Nefes nefese kalırken başını kaldırdı ve anında mağara evinin köşesinde açıkça incelmiş bir Wang Baole gördü. Saçları darmadağınıktı ve kıyafetleri yırtılmıştı. Orada hareketsiz yatıyordu, uzuvları zaman zaman seğiriyordu.
Xie Haiyang’ın gözleri sanki bir tanrı adamı görmüş gibi saygıyla doluydu. Bir soru sormak için araştırırken Wang Baole’ye baktı. “Okul… Okul arkadaşı,… İyi misin?”
Xie Haiyang bu sözleri söylerken, Wang Baole’nin gözleri açıldı. Sersemlemiş görünüyordu, ama çok geçmeden kendine geliyor gibiydi. Hızla vücuduna baktı ve uzun zamandır unutulmuş bir anı olan minik karnı görünce heyecanlandı.
Kaymakam unvanı bana ait! Wang Baole başı dik bir şekilde güldü. Bir sıçrayışla ayağa kalktı.
Bu sözleri söylediği an, büyük miktarda Kan Qi’si kabardıktan sonra mühürlenmiş gibi bir anda ortadan kayboldu. Hepsi Wang Baole’nin vücudunda birleşti. O anda, vücudunun kendisini dünyanın geri kalanından ayırma hissi eskisinden daha da yoğundu!
“Mükemmel… Fiziksel Mühür Alemi!” Xie Haiyang’ın gözleri büyüyerek istemsizce haykırdı!
Biri Fiziksel Mühür Alemine ulaştığında, herhangi bir gelişme çok zordu. Fiziksel Mühür aleminin erken aşamasından mükemmel aşamaya geçmek genellikle birkaç yıl alacak bir şeydi. Çoğu insan on yıldan fazla zaman harcamak zorunda kaldı.
Ama o anda, Wang Baole’nin aurası ve o güçlü izolasyon hissi, Fiziksel Mührünün tam bir mükemmelliğe ulaştığını gösteriyordu. Son Nabız Zenginleştirme alemine girmesine çok az kalmıştı!
“Bu nasıl mümkün olabilir?
“Ölüm Haplarının yemek aslında yetişimde bir atılım sağlıyor mu?”
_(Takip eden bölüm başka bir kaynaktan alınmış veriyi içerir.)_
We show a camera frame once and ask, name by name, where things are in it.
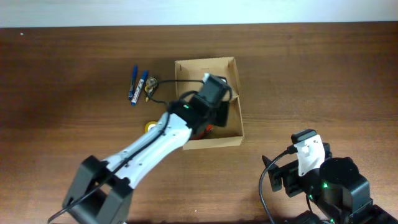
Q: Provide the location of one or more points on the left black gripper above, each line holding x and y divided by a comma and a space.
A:
222, 113

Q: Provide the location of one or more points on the blue ballpoint pen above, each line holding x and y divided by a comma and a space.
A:
132, 85

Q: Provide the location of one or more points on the yellow black correction tape dispenser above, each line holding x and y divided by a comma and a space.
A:
150, 87

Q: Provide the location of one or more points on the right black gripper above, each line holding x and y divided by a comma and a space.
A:
277, 175

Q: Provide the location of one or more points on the blue white marker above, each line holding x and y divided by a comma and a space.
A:
139, 88

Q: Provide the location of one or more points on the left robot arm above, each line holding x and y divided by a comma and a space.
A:
102, 190

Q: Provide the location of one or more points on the yellow adhesive tape roll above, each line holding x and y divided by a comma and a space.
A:
149, 126

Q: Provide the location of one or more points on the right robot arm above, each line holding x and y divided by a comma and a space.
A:
336, 188

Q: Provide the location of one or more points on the orange red stapler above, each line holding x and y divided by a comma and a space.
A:
205, 132

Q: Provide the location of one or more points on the brown cardboard box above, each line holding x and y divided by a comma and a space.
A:
189, 72
Xie Haiyang’ın zihni hemen bir karmaşaya dönüştü. Meseleyi şaşırtıcı buldu. Wang Baole’nin kimliğini öğrenmiş olmasına ve Wang Baole’nin daha önce ağırlık kaldırarak ve Lav Odası’nda zaman geçirerek bunu başardığını bilmesine rağmen, zihni dolup taşarken hala iliklerine kadar şok olmuş hissediyordu.
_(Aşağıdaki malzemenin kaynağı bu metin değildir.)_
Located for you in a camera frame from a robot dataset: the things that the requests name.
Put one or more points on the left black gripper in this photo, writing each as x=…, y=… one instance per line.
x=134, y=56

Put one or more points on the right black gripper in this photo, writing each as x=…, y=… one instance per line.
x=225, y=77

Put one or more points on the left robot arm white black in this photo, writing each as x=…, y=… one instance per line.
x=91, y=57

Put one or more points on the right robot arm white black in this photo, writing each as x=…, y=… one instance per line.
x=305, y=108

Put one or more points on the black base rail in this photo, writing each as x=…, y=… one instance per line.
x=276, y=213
Eğer bu haber yayılırsa, muhtemelen Ölüm Hapları satın alacak ve gizlice deneyecek birçok öğrenci olacağını çok iyi biliyordu. Adayı çevreleyen rota ve ağırlık kaldırma alanları ya da Savaş fakültesinin Lav Odası olsun, artık insanlarla doluydu ve her gün birçok insan bir atılım yapmaya çalışıyordu.